Pak Chol Hong, a researcher at the Faculty of Applied Mathematics, has proposed some new efficient algorithms for simultaneously describing the concept lattice and its hierarchy-matrix without this process. The hierarchy-matrix is a successful description of the concept lattice, by which any software can autonomously understand the information of hierarchy of the concepts. The focus of his algorithms is on generation of neighbor concepts tested for canonicity and registering the neighbor information in the hierarchy-matrix sequentially.
He drew the following conclusions.
First, the concepts of subcontexts induced by a given concept are lower (or upper) ones of the concept and all lower (or upper) neighbor concepts of the concept are denoted by the antitone Galois connections on the subcontexts.
Second, all lower (or upper) neighbor concepts of a given concept are generated by the antitone Galois connections on the subcontexts and restricted by the rank of the subcontex-matrices.

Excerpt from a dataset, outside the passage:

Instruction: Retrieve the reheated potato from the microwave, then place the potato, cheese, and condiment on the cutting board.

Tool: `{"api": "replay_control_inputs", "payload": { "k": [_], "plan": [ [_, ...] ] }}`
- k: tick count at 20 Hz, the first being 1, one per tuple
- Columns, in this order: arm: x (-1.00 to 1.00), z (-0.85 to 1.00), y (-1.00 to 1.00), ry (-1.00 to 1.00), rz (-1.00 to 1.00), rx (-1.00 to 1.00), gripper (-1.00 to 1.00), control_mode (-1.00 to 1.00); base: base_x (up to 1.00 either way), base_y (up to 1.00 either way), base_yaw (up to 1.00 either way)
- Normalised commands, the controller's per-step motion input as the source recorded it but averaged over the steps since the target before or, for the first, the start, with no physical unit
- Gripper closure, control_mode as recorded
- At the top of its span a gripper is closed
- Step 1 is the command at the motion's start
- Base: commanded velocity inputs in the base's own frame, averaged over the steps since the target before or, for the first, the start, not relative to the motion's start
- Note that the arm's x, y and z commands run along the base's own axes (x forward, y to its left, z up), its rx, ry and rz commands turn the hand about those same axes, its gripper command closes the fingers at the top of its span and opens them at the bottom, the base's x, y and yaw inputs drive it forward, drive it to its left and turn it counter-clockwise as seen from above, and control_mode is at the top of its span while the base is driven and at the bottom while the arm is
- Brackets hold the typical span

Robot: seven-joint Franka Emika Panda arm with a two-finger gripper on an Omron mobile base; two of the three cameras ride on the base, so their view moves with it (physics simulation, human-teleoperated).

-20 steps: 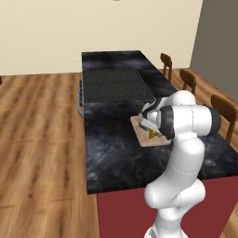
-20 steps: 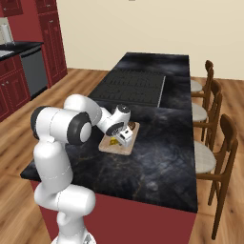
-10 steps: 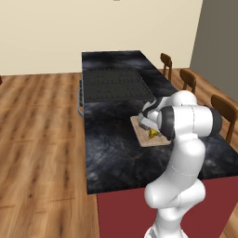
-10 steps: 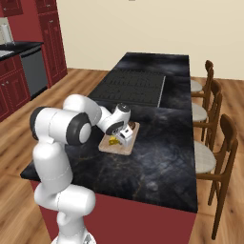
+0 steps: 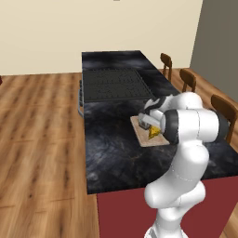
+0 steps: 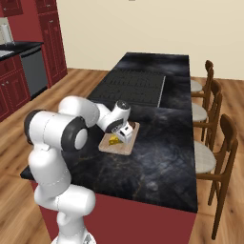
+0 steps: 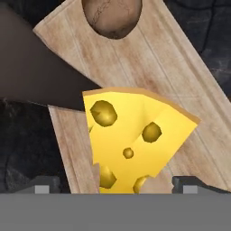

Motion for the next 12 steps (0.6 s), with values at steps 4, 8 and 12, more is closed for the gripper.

Third, the key aspects of the efficiency of the concept lattice and its hierarchy-matrix based on the generation of lower neighbor concepts (BCLHMLN) and the concept lattice and its hierarchy-matrix based on the generation of upper neighbor concepts (BCLHMUN) are generation of neighbor concepts on the subcontext, the equivalence class of the object or the attribute with respect to adjoin mappings of Galois connections, the design of canonicity test and the utilization of the histories of generated lower (or upper) concepts.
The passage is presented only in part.